McConnell – We Will Fill Any Supreme Court Vacancy in 2020

Much to the ire of Democrats, Senate Majority Leader Mitch McConnell has vowed to fill any vacancy that should open on the Supreme Court in the midst of the 2020 campaign for the presidency.

In a break from tradition, and a seeming reversal of his own previous position on the matter, McConnell, has made it clear what would happen if a Supreme Court vacancy should materialize in the midst of the 2020 election season — “Uh, we’d fill it.”

Although his comment drew laughter and support from those in attendance at a recent luncheon, progressives swiftly accused McConnell of partisan hypocrisy, based on the treatment of former Barack Obama Supreme Court nominee and D.C. Circuit Court of Appeals chief judge, Merrick Garland.

Obama nominated Garland to replace the late Justice Antonin Scalia, but McConnell and Senate Republicans refused to hold a hearing or vote on his nomination, citing the imminent 2016 presidential election.

McConnell defended his position, then and now, as the only way a president and his party gets to enact any kind of lasting change — that is not subject to the winds of fate when another party takes the White House – is in the appointment of Supreme Court Justices.

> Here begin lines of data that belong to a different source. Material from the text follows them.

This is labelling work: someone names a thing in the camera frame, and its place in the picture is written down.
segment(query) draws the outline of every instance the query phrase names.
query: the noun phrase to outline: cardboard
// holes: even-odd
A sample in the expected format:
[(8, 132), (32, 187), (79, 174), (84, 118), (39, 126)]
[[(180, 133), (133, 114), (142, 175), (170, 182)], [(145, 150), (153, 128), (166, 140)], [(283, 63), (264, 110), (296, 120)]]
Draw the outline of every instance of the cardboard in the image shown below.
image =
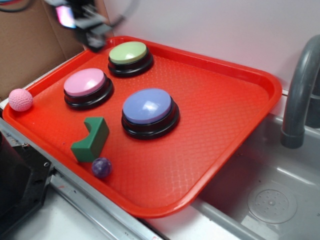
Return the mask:
[(42, 0), (23, 12), (0, 12), (0, 23), (0, 100), (84, 50)]

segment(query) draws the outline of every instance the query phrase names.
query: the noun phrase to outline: white wall
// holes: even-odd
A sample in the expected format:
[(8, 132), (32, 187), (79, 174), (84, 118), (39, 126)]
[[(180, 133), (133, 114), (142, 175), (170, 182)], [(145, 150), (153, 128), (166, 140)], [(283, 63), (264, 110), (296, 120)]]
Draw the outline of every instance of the white wall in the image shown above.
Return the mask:
[(127, 35), (264, 70), (288, 90), (300, 53), (320, 34), (320, 0), (104, 0)]

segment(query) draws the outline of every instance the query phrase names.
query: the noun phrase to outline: sink basin
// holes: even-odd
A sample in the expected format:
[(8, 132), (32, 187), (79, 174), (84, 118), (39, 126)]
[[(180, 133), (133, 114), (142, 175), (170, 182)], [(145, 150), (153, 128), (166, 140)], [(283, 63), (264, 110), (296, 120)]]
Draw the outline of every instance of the sink basin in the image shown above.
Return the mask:
[(319, 239), (320, 133), (306, 127), (303, 146), (288, 149), (280, 143), (281, 125), (269, 114), (193, 206), (248, 239)]

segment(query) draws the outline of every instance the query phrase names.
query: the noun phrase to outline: pink ball
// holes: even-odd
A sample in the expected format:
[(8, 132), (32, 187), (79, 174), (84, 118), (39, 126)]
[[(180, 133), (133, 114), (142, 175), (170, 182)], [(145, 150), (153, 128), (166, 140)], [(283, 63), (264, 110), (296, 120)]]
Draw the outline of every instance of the pink ball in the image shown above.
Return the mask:
[(31, 108), (33, 97), (30, 92), (25, 89), (15, 89), (9, 94), (9, 105), (13, 110), (23, 112)]

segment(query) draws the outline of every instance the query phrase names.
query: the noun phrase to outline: green block
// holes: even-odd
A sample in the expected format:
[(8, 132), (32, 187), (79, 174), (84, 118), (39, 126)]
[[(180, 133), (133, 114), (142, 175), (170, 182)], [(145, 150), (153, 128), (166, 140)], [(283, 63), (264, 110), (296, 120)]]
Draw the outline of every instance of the green block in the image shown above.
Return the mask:
[(92, 163), (99, 157), (105, 145), (109, 128), (103, 117), (87, 117), (84, 124), (89, 135), (81, 141), (74, 142), (71, 150), (79, 162)]

“What can’t be undone is a lifetime appointment to a young man or woman who believes in the quaint notion that the job of the judge is to follow the law. That’s the most important thing for the country, which cannot be undone.”

McConnel’s Position Not Hypocritical

Speaking to Fox News last year, McConnell suggested his stance was not hypocritical — because in 2020 during the run-up to the election, Republicans would control both the White House and the Senate, unlike Democrats in 2016, who controlled only the White House. On Tuesday, a McConnell spokesperson doubled down on that reasoning, saying the situations are not comparable.

“You have to go back to 1880s to find the last time a Senate controlled by a party different from the president filled a vacancy on the Supreme Court that was created in the middle of a presidential election year,” McConnell told Fox News.

However, Senate Minority Leader, Chuck Schumer, begged to differ, calling McConnell a “complete hypocrite,” on Twitter.

“Senator McConnell’s statements further damage and undermine the Supreme Court at a time when its standing has been significantly diminished in the eyes of the public,” Kristen Clarke, president and executive director of the nonpartisan Lawyers’ Committee for Civil Rights Under Law, told Fox News in a statement. “His naked political gamesmanship threatens to further erode the integrity of our nation’s highest court. McConnell’s comments are not only reprehensible but a reminder about the unprecedented and unprincipled tactics used to fill the seat currently occupied by Justice Gorsuch.”

Clarke continued, “For civil rights lawyers who are witnessing unrelenting attacks on constitutional rights every day, this is no laughing matter.”

With 86 year-old Ruth Bader Ginsberg facing continued heath issues, and both Associate Justice Stephen Breyer, being 80, court-watchers feel a vacancy could be imminent.